WHAT YOU WILL DO
Looking through the data, please report how many lines contain the string "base", giving nothing but the number.

AVAILABLE RECORDS
····················
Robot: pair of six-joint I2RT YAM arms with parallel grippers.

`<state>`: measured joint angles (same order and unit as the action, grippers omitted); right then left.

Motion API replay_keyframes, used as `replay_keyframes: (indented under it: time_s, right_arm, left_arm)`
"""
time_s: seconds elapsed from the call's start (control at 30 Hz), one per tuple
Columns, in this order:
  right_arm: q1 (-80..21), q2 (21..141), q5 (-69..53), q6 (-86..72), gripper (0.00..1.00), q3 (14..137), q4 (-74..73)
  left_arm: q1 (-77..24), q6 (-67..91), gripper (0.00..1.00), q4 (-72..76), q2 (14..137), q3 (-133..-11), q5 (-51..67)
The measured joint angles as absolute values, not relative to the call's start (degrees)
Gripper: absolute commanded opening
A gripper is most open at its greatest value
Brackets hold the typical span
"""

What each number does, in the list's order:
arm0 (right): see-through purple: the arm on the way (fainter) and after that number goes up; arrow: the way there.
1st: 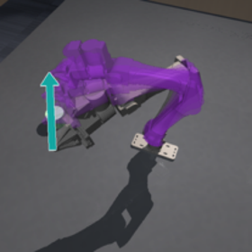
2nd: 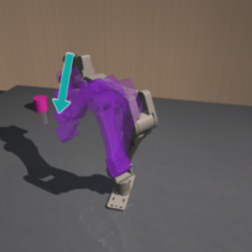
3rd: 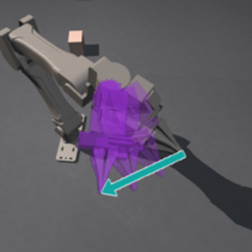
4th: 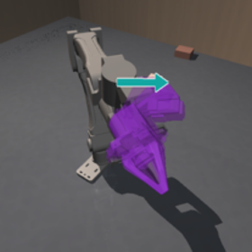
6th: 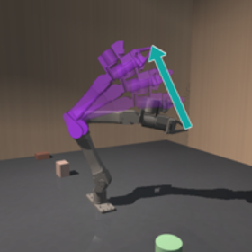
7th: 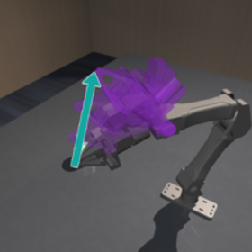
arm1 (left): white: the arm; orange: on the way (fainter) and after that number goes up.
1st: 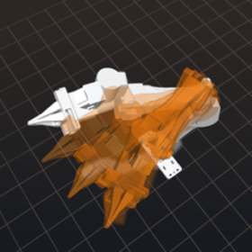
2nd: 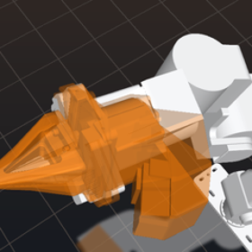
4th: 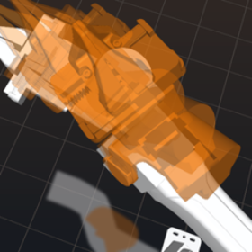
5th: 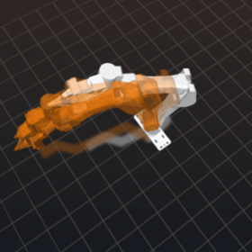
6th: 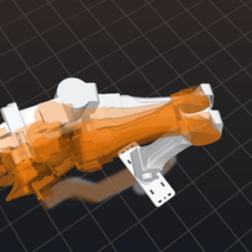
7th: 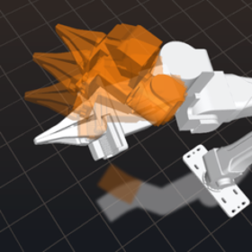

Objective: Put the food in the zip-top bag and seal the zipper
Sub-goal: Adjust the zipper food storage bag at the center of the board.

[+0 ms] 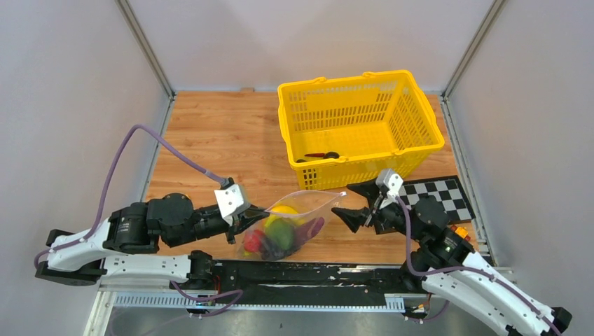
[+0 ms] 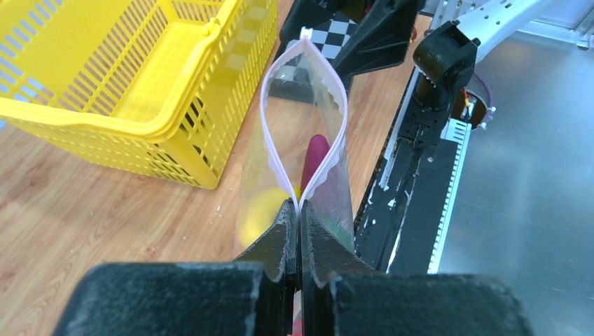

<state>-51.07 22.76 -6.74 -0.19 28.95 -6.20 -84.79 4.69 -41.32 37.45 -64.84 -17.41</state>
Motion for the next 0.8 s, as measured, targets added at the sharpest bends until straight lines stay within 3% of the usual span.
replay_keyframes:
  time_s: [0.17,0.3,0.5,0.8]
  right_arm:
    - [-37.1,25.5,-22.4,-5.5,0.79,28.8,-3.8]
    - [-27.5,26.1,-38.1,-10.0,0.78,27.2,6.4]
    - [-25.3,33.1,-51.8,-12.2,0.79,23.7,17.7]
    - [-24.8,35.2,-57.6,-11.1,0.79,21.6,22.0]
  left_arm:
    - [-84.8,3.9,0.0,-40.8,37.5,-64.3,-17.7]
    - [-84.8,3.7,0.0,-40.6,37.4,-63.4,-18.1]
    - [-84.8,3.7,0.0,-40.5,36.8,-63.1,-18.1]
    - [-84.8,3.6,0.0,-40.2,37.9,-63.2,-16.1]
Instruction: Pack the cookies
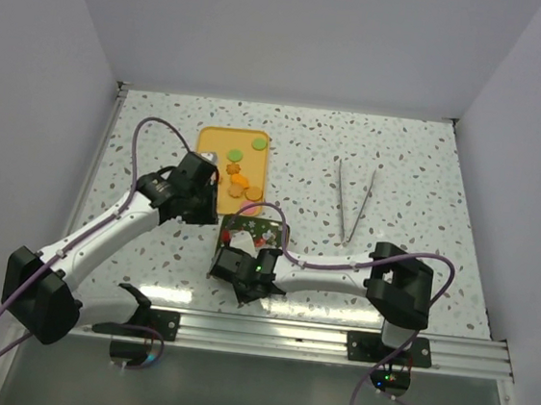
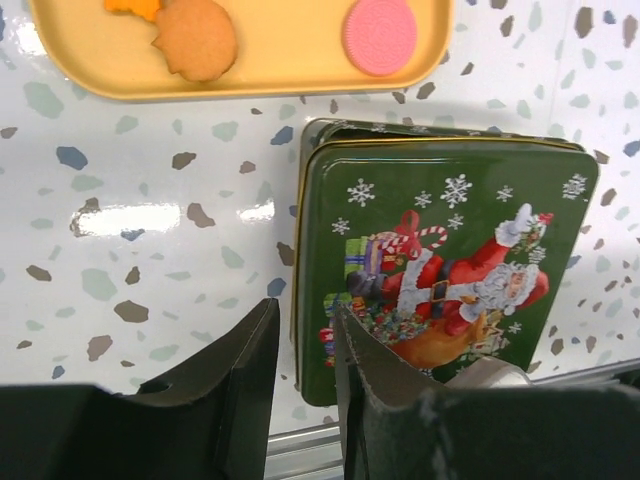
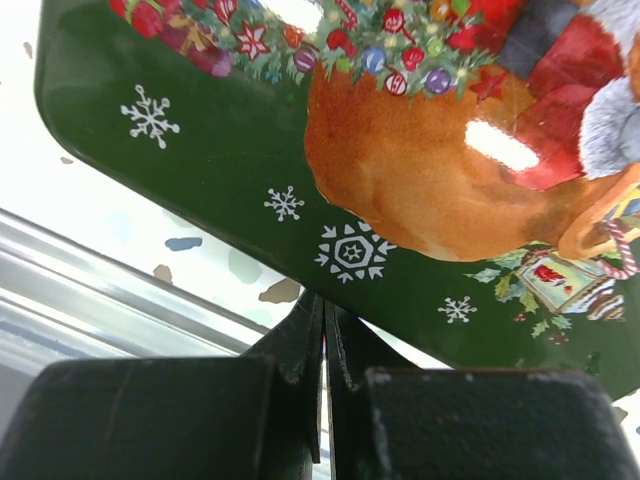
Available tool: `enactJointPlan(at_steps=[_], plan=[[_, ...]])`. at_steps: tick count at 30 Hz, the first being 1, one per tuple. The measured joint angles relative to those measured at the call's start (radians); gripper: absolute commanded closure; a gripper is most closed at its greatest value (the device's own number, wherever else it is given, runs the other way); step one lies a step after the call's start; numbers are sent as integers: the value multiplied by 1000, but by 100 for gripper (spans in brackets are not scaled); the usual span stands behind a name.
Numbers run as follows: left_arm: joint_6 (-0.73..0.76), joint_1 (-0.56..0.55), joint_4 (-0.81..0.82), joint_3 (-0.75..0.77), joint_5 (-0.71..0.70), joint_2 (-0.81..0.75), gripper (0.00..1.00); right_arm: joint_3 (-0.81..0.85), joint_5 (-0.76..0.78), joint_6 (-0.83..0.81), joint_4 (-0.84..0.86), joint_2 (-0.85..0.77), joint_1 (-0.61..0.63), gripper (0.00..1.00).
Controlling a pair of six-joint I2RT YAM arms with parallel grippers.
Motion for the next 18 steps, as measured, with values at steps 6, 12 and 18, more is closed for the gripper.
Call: enactJointPlan(at_steps=[6,12,18], plan=[[-3,3,0,-1,-49,80,70,1,-5,-3,0,6,-18,100],[-2,3,21,-4,-69,146,71,2,-14,-17,0,6,-35,100],[14,4,38,12,-92,249,73,9,-31,-31,-2,15,-43,100]])
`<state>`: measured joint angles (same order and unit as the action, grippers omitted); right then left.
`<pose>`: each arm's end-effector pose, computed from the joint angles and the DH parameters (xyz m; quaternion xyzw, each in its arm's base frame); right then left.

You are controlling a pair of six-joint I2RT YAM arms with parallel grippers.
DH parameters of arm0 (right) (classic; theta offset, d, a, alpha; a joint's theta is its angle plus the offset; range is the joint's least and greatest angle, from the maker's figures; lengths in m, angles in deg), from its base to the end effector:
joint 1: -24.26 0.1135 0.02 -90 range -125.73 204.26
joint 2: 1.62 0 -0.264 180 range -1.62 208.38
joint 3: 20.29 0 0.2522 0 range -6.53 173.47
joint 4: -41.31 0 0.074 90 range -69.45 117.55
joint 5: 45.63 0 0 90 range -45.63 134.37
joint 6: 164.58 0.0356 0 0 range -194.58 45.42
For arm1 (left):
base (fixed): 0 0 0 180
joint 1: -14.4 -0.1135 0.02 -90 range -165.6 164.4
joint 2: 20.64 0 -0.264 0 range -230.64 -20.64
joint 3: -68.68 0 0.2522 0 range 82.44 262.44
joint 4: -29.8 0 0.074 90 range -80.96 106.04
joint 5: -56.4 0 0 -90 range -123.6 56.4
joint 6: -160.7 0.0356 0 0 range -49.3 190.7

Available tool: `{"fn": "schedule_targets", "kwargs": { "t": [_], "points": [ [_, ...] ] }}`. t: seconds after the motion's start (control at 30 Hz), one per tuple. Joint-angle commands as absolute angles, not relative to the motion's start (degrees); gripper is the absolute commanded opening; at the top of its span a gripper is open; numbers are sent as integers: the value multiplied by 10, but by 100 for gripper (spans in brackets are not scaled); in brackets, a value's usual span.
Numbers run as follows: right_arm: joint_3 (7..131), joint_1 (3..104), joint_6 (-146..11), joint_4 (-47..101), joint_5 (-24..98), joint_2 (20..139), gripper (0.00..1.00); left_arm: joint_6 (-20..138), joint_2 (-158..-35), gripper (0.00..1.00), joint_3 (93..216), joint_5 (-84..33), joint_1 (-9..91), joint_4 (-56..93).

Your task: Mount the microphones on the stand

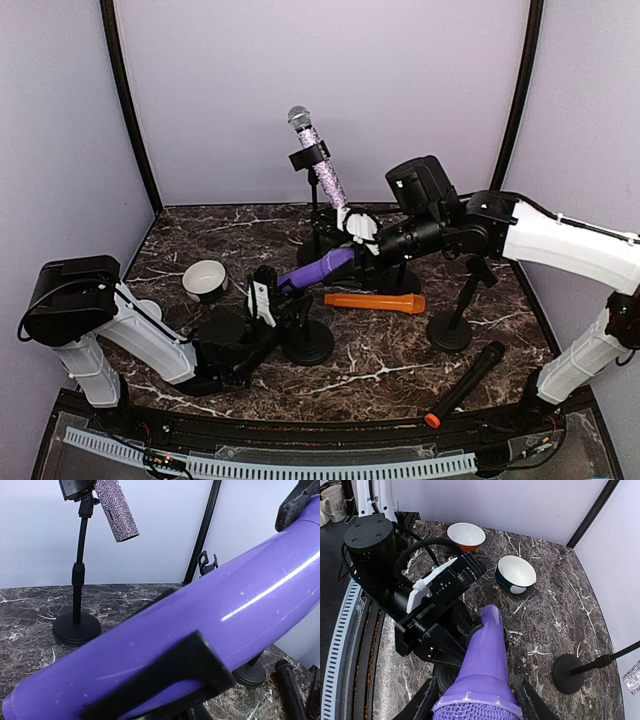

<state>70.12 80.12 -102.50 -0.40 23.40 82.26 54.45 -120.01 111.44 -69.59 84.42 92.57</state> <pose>0.1747 0.2803 0.3429 -0.6452 0.5939 0.2661 0.4003 0.1235 -0.2785 0.1744 0.0823 0.6707 -0.3332 0.6575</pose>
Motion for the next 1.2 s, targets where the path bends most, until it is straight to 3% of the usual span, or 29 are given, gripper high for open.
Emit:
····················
EXERCISE ANSWER
3